======== EXCERPTED DATA ========

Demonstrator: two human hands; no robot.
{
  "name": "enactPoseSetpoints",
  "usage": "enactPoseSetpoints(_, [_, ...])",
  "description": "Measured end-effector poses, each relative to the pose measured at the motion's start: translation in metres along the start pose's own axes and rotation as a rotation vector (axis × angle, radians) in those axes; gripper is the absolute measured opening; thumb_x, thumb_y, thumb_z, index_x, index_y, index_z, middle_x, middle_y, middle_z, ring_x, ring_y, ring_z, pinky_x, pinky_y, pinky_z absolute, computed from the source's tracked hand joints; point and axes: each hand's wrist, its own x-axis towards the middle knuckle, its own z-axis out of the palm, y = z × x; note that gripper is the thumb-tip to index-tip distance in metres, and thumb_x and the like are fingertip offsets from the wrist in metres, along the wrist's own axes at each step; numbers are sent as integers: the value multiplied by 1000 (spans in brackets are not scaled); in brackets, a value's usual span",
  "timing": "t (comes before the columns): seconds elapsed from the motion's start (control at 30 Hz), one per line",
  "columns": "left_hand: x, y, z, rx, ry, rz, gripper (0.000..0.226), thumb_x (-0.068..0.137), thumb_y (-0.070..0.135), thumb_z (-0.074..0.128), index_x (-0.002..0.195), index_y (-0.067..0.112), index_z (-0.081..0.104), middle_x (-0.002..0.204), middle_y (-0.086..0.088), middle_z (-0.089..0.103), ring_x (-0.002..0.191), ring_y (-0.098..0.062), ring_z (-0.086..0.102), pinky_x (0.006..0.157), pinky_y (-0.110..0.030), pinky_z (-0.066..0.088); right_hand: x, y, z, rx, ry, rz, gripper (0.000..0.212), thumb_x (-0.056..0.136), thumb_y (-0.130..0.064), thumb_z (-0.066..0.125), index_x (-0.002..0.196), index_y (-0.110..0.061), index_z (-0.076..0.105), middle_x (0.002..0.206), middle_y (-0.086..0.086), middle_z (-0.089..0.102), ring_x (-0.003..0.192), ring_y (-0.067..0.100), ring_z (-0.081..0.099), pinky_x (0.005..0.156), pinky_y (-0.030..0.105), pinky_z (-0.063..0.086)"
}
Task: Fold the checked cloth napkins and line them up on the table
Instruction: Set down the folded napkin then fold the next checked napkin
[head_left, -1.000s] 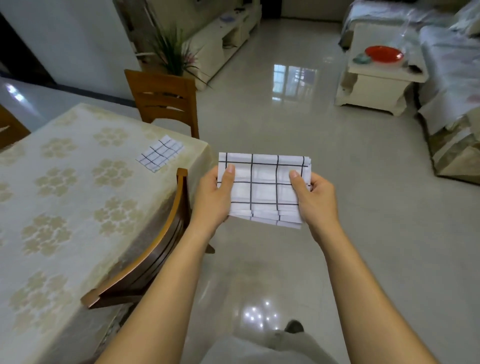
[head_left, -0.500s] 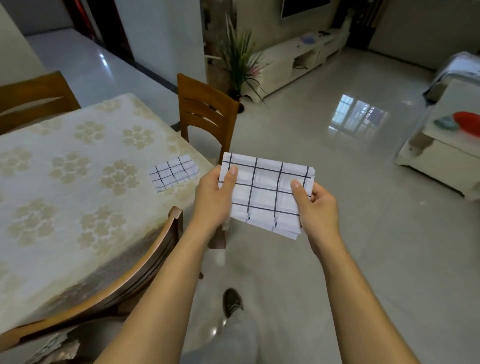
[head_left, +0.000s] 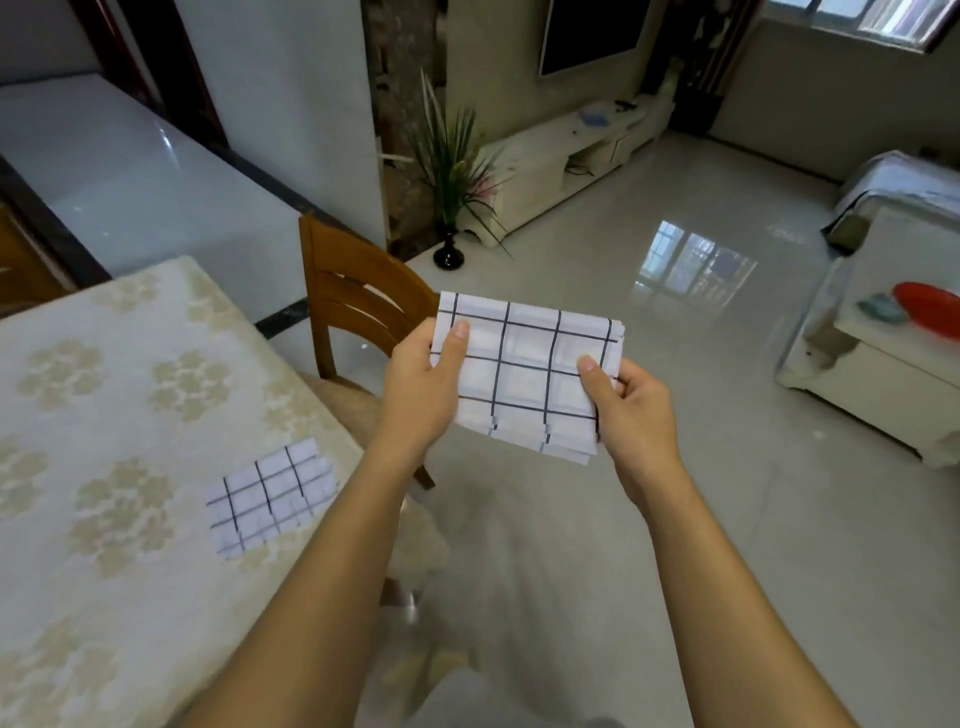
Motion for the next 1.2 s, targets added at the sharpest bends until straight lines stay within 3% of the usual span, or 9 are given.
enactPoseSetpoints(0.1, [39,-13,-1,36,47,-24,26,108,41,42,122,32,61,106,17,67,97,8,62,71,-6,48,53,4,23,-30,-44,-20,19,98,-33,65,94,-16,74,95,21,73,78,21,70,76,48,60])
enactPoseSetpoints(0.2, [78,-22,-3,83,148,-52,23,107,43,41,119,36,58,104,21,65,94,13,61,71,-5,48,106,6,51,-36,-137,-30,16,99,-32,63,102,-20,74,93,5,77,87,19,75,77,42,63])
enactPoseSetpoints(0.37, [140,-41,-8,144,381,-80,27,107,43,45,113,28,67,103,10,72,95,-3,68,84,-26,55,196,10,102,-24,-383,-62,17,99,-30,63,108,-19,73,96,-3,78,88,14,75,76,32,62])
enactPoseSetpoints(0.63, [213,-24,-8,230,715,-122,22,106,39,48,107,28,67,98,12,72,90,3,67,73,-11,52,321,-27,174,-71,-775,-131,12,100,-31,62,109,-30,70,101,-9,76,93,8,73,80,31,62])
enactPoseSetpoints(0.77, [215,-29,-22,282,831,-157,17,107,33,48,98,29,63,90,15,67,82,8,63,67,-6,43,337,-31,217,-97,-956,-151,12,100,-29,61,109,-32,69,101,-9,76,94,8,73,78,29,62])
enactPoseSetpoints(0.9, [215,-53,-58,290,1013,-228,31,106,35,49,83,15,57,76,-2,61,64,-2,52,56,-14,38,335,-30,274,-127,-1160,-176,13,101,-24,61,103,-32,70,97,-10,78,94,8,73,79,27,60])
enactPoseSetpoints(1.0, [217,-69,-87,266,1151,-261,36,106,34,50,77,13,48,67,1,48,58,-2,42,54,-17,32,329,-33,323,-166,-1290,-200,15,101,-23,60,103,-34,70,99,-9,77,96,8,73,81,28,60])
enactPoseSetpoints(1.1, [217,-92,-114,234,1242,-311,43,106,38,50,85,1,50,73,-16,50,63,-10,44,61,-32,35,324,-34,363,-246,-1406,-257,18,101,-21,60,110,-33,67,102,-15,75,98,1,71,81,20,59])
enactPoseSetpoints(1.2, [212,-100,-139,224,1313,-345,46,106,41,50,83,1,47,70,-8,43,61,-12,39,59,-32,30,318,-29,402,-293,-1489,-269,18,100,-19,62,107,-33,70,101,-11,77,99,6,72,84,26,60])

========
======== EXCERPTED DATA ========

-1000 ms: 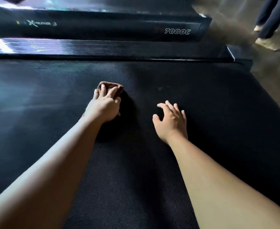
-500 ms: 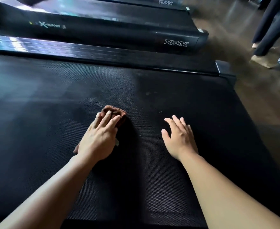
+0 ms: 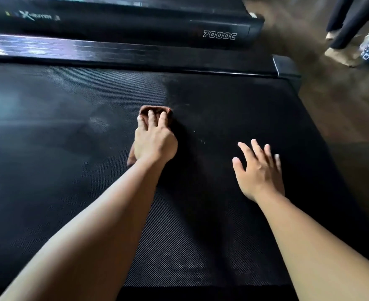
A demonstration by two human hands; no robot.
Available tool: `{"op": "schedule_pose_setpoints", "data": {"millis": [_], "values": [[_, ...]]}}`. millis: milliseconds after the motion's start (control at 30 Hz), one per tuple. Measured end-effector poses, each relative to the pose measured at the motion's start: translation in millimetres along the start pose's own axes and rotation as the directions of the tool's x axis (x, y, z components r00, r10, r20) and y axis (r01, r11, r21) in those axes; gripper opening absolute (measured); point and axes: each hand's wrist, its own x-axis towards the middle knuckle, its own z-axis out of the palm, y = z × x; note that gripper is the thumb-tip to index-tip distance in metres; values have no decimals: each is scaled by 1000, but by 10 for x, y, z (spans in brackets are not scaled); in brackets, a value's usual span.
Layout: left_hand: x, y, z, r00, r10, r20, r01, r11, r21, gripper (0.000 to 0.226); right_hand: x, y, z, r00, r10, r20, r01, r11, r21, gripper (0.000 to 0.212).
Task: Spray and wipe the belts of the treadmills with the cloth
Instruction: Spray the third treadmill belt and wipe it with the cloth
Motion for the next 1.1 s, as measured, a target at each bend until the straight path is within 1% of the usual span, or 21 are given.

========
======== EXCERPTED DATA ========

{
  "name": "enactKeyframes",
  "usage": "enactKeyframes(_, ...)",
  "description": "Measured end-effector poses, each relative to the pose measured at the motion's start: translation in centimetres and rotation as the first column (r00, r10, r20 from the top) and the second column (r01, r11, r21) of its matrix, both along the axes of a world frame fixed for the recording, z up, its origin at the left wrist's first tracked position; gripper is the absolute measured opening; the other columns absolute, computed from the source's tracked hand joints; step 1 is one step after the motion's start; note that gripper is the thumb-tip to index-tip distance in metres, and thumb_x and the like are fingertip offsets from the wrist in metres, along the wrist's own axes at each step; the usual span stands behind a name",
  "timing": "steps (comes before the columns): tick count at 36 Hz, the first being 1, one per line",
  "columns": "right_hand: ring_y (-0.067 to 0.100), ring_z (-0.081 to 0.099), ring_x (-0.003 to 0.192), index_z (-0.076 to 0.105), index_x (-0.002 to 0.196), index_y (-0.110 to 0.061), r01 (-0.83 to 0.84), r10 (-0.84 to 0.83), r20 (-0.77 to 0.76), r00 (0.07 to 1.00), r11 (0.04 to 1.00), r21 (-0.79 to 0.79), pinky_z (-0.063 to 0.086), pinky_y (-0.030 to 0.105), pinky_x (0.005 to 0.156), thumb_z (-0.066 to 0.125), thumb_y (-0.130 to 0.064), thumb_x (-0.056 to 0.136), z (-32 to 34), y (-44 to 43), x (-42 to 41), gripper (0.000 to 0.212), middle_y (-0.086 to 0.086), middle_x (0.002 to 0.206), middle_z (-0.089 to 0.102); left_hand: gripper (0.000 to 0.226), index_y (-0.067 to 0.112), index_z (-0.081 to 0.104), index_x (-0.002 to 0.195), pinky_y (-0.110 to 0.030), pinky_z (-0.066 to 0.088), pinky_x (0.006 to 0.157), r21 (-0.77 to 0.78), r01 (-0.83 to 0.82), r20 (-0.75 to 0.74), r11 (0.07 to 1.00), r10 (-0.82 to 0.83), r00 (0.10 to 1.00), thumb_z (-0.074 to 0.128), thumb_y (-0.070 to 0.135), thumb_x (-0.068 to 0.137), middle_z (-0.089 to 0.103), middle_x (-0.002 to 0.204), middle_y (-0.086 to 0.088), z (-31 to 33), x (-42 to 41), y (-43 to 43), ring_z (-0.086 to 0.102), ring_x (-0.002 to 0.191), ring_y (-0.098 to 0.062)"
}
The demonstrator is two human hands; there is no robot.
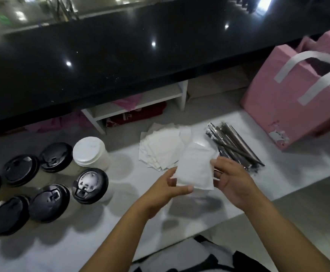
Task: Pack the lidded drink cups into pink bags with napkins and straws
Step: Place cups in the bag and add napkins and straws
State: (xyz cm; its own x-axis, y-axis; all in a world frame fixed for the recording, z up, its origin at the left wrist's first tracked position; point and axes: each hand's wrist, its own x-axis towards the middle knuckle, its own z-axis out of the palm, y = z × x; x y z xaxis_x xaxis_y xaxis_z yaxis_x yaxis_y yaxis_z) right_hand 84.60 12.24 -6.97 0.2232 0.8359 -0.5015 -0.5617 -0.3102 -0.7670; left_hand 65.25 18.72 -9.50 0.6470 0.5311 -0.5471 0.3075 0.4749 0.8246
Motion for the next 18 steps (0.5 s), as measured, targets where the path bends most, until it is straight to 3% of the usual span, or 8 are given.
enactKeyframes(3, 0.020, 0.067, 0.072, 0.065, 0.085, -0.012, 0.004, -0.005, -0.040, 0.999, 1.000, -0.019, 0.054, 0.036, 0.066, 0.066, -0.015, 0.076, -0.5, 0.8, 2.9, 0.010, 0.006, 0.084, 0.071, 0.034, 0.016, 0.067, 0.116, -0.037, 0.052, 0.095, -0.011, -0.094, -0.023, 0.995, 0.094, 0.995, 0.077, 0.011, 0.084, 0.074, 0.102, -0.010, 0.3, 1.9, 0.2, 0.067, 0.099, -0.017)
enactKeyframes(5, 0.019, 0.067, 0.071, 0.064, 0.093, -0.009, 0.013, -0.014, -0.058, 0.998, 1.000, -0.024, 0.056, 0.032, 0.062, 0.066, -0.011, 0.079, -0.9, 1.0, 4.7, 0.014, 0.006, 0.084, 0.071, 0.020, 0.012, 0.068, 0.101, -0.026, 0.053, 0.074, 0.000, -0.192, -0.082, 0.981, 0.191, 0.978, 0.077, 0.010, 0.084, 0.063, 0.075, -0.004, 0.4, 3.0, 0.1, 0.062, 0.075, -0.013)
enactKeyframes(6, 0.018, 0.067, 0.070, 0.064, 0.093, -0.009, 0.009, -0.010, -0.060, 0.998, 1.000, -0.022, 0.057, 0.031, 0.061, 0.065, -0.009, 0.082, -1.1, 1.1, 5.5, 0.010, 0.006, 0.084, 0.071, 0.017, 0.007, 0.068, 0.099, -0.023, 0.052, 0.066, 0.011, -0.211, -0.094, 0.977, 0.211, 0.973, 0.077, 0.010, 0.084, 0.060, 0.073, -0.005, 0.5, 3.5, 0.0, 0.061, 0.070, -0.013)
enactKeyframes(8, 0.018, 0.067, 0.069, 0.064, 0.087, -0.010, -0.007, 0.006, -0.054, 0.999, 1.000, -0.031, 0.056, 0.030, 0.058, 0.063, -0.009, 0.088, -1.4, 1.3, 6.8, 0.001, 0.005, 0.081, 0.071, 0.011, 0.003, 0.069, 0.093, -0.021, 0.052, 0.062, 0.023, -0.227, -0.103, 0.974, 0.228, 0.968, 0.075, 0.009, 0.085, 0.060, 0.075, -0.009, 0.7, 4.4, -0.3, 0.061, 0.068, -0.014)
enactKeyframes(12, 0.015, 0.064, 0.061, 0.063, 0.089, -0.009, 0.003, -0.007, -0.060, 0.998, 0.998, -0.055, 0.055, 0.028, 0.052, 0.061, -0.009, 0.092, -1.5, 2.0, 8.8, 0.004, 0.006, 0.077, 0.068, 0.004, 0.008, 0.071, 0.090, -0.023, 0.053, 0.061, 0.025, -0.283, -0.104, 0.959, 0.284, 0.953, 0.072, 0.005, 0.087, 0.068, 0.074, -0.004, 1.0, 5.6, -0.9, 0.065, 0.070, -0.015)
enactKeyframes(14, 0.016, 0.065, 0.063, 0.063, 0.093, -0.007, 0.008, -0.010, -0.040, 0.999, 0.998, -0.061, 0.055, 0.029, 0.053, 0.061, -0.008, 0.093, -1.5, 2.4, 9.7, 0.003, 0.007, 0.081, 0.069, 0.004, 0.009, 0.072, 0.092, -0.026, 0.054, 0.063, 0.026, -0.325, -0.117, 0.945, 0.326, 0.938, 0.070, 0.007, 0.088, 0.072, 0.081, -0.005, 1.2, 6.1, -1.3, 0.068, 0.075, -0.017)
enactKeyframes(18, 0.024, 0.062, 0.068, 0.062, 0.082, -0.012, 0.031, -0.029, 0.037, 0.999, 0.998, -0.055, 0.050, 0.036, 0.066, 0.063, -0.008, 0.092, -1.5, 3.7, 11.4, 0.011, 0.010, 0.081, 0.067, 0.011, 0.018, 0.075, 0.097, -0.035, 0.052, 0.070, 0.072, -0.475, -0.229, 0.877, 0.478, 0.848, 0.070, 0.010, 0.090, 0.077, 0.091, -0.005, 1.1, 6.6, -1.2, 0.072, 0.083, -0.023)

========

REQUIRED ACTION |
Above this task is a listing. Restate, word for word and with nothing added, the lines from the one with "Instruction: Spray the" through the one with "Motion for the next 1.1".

EXERCISE OUTPUT |
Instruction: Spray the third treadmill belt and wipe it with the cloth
Motion for the next 1.1 s, as measured, a target at each bend until the straight path is within 1% of the usual span, or 21 are given.

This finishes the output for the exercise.